O economista José Alexandre Scheinkman, professor da Universidade de Columbia e membro do conselho consultivo de finanças da presidência brasileira da Conferência das Nações Unidas sobre Mudanças Climáticas (COP30), afirmou que o multilateralismo é o caminho mais eficaz para resolver o impasse global sobre o financiamento climático destinado aos países em desenvolvimento. “A COP é o caminho. É um ótimo lugar para ter ideias, criar e tentar propor soluções”, declarou durante entrevista coletiva nesta terça-feira (14), na Pré-COP realizada em Brasília.
Scheinkman destacou que a definição de metas financeiras deve ser precedida por etapas de planejamento e avaliação de projetos, antes de se fixar um valor como o de US$ 1,3 trilhão, atualmente debatido nos fóruns internacionais. “Um economista pensa numa meta onde quer chegar. Neste caso é alcançar a neutralidade nas emissões de gases do efeito estufa. Depois vêm os projetos mais baratos, já que a quantidade de dinheiro é escassa, e só então descobrimos quanto custa”, explicou.
Essa linha de raciocínio orienta o grupo de economistas que assessora a presidência da COP30 em temas financeiros. Entre as propostas apresentadas pelo grupo estão o Fundo Florestas Tropicais para Sempre (TFFF), o programa Ecoinvest, a criação de uma coalizão aberta de países para um mercado global de carbono e a transferência de subsídios do setor de combustíveis fósseis para fontes renováveis de energia.
Segundo Scheinkman, essas iniciativas ainda não foram formalmente adotadas pelos signatários do Acordo de Paris, mas podem contribuir de maneira decisiva para reduzir as emissões globais. “O lugar onde a gente corta emissões é completamente irrelevante. O importante é quanto se corta no agregado. Uma tonelada de CO² equivalente cortada no Brasil tem o mesmo impacto de uma tonelada cortada na China”, observou.
O economista apontou que o modelo europeu de redistribuição de cotas de emissões pode inspirar um sistema internacional de cooperação. “A União Europeia definiu o valor das emissões que quer ter até um determinado ano e distribuiu cotas de forma que privilegia países menos desenvolvidos. Esse processo permite redistribuição e, ao mesmo tempo, eficiência”, afirmou.
No entanto, Scheinkman reconheceu que obstáculos políticos e econômicos ainda dificultam um consenso global. Países da própria União Europeia, advertiu, podem resistir a integrar uma coalizão aberta para o mercado de carbono ou a aderir a fundos como o TFFF. Uma das principais controvérsias é a falta de padronização para mensurar créditos de carbono provenientes de florestas restauradas. “Para isso funcionar, seria preciso ter alguém para medir carbono com independência, um padrão de medição reconhecido e uma comissão responsável por contabilidade, verificação e avaliação de risco”, explicou.
O economista também lembrou que fatores ideológicos afetam a cooperação internacional. “Nos Estados Unidos, certas barreiras políticas e culturais ainda impedem o engajamento em iniciativas multilaterais de crédito de carbono”, observou.
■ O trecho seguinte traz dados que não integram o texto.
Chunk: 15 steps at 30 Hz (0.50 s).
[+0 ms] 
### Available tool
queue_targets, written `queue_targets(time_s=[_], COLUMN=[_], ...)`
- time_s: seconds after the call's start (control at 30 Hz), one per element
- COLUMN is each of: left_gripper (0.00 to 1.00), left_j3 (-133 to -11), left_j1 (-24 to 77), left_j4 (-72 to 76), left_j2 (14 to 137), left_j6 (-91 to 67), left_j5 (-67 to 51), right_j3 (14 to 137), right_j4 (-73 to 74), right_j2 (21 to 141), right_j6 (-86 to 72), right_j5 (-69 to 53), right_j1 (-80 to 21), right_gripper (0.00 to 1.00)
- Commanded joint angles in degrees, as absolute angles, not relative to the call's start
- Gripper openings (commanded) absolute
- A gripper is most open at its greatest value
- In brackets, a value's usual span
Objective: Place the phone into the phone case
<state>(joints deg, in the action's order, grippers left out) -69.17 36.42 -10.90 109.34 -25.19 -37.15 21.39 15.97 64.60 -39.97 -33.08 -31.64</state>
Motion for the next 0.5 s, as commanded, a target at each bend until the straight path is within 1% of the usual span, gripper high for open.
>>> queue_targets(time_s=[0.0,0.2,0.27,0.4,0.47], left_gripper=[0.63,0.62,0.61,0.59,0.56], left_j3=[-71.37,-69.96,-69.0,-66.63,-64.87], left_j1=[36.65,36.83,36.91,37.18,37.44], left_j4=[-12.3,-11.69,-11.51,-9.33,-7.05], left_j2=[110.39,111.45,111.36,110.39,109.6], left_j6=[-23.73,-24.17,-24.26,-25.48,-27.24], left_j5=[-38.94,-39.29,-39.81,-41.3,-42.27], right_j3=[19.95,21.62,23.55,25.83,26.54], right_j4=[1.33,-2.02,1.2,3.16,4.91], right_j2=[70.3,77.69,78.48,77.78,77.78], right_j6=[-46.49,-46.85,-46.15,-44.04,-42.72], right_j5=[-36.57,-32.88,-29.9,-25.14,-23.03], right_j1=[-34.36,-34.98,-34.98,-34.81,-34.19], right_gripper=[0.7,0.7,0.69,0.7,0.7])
Por outro lado, ele vê oportunidades de atrair países em desenvolvimento, especialmente os que possuem vastas áreas naturais. Regiões com florestas tropicais, como a Amazônia e partes da África, poderiam gerar créditos de carbono de forma mais barata e com menor investimento inicial. “Na África, muitas pessoas ainda cozinham com lenha, o que tem custo ambiental e de saúde altíssimo. É muito barato parar, mas eles não têm orçamento para isso e ainda precisam investir em adaptação”, disse.
Scheinkman argumenta que investir em créditos de carbono fora do próprio país pode ser financeiramente mais vantajoso do que interromper atividades produtivas eficientes. Ele vê nessas iniciativas uma possibilidade de transição climática justa, ainda que dependente da adesão dos países. “Gerar crédito de carbono externo pode ser uma forma mais barata de cumprir metas climáticas, mas isso não garante o interesse de todos os governos”, ponderou.
Encerrando sua fala, o economista enfatizou que o papel dos especialistas é formular propostas e caminhos possíveis, enquanto a negociação política cabe aos representantes dos países. “Nosso papel é gerar ideias. A factibilidade é um problema dos negociadores”, concluiu.